Exercise: Your output should be one number, which is how many lines in the material contain "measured".

○ ○ ○

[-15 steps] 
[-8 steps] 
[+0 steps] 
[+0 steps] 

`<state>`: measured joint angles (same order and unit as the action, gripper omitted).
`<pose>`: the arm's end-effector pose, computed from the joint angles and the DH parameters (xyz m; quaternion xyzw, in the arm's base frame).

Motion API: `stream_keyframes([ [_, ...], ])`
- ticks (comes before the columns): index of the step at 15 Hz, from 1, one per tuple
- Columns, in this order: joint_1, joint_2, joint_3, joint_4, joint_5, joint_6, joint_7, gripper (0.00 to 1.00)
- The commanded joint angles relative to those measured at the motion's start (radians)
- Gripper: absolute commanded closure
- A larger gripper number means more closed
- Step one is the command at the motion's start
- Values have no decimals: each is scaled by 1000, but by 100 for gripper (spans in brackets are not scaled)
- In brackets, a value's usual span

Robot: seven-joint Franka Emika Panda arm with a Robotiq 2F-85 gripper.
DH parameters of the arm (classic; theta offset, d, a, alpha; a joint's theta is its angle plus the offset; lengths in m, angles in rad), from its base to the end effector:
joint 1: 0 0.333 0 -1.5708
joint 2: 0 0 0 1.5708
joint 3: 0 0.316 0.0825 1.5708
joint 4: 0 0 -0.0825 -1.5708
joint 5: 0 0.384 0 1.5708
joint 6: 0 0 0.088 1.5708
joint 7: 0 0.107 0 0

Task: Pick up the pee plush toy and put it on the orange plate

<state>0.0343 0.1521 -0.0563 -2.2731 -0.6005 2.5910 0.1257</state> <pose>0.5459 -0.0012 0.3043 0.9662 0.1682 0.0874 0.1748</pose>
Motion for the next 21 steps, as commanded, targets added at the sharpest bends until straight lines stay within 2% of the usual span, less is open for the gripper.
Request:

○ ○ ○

Response to the exercise: 2